July 30, 2014

One step forward.......

Life can be cruel at times. Life tends to lead you on by allowing you to feel safe and secure and just when you take a deep breath in and slowly release convincing yourself that, hey, you have this, it decides to pull a fast one on you. The false sense of security is ripped out of your hands as you reluctantly let go. The bearings you had on what you felt was headway made was actually an illusion and life now shows you that you are still left grasping to the ledge you are barely hanging on to. For a moment you have taken two steps forward and twenty steps back. 

Over the last year I have struggled to hold onto that ledge that I built for myself. I slip and cling as tight as I can and I wait for the numbness to overtake me so that I feel as if I have a new grasp on the world. The numbness allows me to forget that I am barley hanging on and for a period of time I can feel the sweet acceptance of a new chapter in my life. Out of the blue something unexpectedly always comes along and throws me back into my reality and the grip loosens and the panic feeling overwhelms me as I again struggle to find the numbness that will allow me to carry on. 

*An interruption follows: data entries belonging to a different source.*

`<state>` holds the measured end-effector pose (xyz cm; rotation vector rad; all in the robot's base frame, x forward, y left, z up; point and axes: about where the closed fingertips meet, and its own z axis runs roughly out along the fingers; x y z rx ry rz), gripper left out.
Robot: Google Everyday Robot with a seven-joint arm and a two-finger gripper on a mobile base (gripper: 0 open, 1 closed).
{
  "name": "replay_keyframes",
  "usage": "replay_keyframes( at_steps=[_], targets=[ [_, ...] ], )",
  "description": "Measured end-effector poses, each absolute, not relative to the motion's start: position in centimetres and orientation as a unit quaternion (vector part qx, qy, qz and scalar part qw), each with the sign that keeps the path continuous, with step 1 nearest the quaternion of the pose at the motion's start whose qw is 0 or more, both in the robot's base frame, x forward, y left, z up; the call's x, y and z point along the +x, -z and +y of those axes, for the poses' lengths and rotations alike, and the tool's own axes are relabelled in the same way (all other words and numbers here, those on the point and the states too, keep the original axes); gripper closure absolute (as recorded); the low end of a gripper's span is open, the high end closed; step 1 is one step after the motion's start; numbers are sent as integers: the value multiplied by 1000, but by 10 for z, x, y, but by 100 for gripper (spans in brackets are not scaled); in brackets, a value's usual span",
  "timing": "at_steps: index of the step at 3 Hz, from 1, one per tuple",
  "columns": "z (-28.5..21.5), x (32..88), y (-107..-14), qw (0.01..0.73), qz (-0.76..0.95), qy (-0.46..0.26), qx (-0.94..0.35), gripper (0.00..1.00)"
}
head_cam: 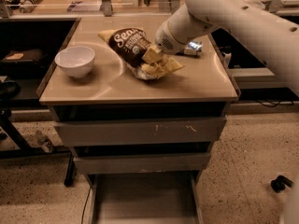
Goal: Place brown chip bag into bottom drawer
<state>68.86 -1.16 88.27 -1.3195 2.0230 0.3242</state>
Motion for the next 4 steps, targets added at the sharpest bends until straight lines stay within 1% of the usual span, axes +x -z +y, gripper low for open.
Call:
replay_keyframes(
  at_steps=[1,2,3,4],
  targets=[
    [-28,650,-907,369,762,-118,-519,100],
    [-56,612,-915,393,745,-112,-528,100],
    [-98,568,-900,388,749,-104,-526,100],
    [-125,519,-878,366,759,-96,-530,100]
  ],
)
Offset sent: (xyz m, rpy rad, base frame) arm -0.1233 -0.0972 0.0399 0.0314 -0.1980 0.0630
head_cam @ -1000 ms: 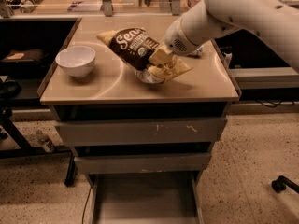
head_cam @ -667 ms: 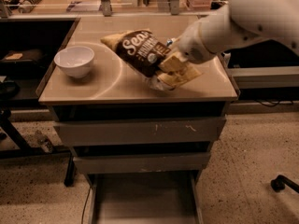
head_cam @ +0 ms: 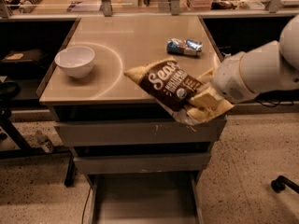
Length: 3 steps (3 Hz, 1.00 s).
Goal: Place brown chip bag into bottom drawer
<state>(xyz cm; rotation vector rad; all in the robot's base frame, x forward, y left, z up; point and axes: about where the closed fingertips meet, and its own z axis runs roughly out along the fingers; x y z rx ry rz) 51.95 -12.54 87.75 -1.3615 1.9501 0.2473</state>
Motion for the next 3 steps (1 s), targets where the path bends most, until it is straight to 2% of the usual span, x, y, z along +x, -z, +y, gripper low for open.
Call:
replay_keyframes(
  at_steps=[2,3],
  targets=[
    [-151,419,-812,330,776,-114,-525,100],
    [-151,419,-812,330,776,-114,-525,100]
  ],
)
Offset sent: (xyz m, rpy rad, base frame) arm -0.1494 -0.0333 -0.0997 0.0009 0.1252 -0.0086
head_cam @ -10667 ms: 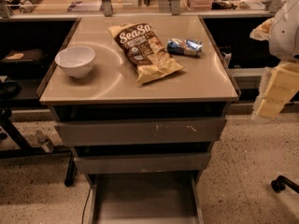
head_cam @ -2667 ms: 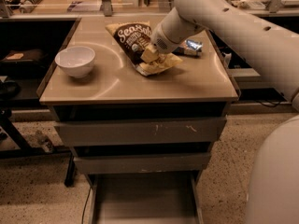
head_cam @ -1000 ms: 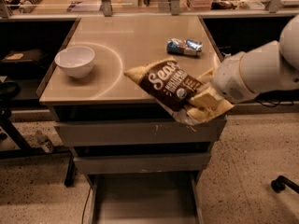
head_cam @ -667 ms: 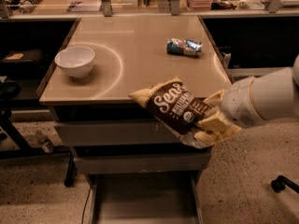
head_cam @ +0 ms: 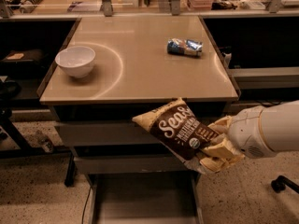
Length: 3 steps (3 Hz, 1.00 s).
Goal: Place brown chip bag into bottom drawer
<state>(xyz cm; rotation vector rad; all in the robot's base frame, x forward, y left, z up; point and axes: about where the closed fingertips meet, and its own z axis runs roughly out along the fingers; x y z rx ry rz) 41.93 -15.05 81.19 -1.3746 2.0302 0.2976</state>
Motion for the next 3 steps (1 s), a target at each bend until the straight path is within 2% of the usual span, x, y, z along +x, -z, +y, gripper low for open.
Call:
replay_keyframes(
  at_steps=[1,3],
  targets=[
    [-139,420,-776,307,781,-136,-526,100],
    [-120,402,-640,280,778,-179,-534,100]
  ],
)
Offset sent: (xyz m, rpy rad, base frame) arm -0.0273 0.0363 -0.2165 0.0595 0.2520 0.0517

I have recently experienced one of those moments where life laughs cruelly in my face knowing that at any moment I may choose to let go. I have been very sick over the last few months. I have been in and out of the doctors office, emergency room and urgent cares. Each time I shuffle through the sliding doors and I put so much trust in strangers because I am at a point of desperation. I want to feel better........I want to feel better all the time. I will do anything, try anything and will allow them to poke and prod as much as they need to in order to finally deliver the golden ticket of health and security. I exit the doors I walked through moments ago without a golden ticket but with five prescriptions that we hope may help and I am still left searching for my Willy Wonka in the medical field. 

Tonight I seclude myself in a bedroom and stack up pillows behind my back so that I can work on reducing the fluid that has now built up in my lungs. I try not to cough for the fear of the pain that follows the rough convulsions caused by my lungs seizing when I breathe in to deep. I shake to the drum of Albuterol and sing to the tune of strong antibiotics. I pray to every God known to man and ask for an ounce of relief from the infection that has now taken over and seems to be able to beat the odds of death by medicine. I miss the ability to swallow firm foods and I am exhausted from the constant run to the bathroom resulting from an all liquid diet. A fight is raging inside and I must be the strong leader no matter the sacrifices or the cost.

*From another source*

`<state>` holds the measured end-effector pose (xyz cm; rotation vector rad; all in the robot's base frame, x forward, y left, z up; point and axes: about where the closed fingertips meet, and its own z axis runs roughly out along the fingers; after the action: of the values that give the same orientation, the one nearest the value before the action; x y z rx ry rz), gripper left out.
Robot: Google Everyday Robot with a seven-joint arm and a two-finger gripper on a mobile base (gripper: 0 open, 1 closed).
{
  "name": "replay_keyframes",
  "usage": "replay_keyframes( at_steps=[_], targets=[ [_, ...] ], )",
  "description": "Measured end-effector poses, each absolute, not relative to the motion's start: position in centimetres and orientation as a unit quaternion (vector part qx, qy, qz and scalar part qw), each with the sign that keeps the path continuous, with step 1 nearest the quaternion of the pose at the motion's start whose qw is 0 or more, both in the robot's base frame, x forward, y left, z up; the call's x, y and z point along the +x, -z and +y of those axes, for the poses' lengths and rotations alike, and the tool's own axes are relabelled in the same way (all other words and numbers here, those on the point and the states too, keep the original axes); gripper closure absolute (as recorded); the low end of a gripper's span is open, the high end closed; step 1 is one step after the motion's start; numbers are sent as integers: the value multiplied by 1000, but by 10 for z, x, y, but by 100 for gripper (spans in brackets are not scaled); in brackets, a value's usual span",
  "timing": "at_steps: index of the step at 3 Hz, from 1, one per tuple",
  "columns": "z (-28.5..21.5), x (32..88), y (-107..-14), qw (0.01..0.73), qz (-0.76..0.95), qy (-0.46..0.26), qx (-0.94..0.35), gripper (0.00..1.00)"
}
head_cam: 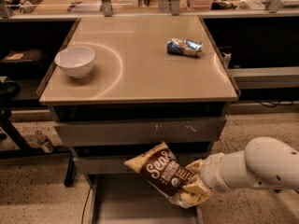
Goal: Place brown chip bag into bottom drawer
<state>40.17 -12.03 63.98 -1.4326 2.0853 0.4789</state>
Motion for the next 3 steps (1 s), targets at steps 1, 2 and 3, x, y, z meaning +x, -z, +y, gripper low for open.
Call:
replay_keyframes(
  at_steps=[1,2,3],
  targets=[
    [-122,400,-589,283,763,-171,-555,100],
    [-133,407,-542,274,753,-188,-567,100],
    [-157,415,-503,258,779,-202,-535,100]
  ],
)
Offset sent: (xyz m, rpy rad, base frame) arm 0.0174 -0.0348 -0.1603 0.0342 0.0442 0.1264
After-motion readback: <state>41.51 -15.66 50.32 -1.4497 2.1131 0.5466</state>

I am clinging to the ledge once more. My legs are dangling as I try to crawl up the side of the wall while my feet slip at every attempt. I can feel the pain in my fingertips as they cry out for mercy and for me to just let go. I reminder myself that this to shall pass and the pain will again turn to numbness. I collect myself and stop fighting the pull of gravity and settle in for another long struggle but as I settle in I look up and see the beauty of the blue in the sky and feel the sun warm my face and in that moment I am reminded why I hold on so tight and never let go.......even in pain there is always beauty to be found.